**Your task**
Give back, word for word, the lines in the listing below from the one holding "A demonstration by" down to the one holding "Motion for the", both ends included.

**Supplied information**
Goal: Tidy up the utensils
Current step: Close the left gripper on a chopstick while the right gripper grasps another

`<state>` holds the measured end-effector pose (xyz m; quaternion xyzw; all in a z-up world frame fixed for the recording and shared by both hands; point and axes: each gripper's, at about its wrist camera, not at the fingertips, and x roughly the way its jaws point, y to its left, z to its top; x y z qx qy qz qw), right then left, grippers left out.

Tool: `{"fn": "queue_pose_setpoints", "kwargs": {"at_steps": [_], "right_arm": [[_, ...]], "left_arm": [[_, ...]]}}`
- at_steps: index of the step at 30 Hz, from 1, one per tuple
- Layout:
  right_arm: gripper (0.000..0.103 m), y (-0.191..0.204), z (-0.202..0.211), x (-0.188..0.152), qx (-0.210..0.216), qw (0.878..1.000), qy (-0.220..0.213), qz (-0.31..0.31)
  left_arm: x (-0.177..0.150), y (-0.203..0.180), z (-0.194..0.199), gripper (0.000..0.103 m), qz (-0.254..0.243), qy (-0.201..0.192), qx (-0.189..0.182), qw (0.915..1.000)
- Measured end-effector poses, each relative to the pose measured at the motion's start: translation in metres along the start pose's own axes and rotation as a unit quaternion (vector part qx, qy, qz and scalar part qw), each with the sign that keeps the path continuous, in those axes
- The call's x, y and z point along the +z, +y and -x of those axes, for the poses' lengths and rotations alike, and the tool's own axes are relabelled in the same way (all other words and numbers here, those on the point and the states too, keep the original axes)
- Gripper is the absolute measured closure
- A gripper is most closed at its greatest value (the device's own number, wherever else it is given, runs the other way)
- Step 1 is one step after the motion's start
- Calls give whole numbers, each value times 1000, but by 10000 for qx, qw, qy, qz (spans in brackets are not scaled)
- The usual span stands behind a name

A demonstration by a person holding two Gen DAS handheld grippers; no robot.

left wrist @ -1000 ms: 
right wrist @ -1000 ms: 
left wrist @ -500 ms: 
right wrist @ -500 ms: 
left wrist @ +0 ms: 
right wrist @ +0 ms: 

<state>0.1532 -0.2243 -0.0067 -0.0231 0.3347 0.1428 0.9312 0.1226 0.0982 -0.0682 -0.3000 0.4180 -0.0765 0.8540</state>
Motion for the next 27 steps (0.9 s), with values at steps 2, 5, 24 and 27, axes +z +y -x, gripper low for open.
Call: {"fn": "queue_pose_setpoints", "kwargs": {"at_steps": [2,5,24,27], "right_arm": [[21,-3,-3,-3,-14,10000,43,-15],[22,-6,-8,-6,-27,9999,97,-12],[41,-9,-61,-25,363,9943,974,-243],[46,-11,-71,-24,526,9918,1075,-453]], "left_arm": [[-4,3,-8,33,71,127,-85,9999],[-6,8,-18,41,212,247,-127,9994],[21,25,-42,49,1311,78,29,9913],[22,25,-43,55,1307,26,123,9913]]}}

**Task result**
A demonstration by a person holding two Gen DAS handheld grippers; no robot.

left wrist @ -1000 ms: 
right wrist @ -1000 ms: 
left wrist @ -500 ms: 
right wrist @ -500 ms: 
left wrist @ +0 ms: 
right wrist @ +0 ms: 

<state>0.1532 -0.2243 -0.0067 -0.0231 0.3347 0.1428 0.9312 0.1226 0.0982 -0.0682 -0.3000 0.4180 -0.0765 0.8540</state>
Motion for the next 27 steps (0.9 s), with values at steps 2, 5, 24 and 27, axes +z +y -x, gripper low for open.

The exercise output is complete.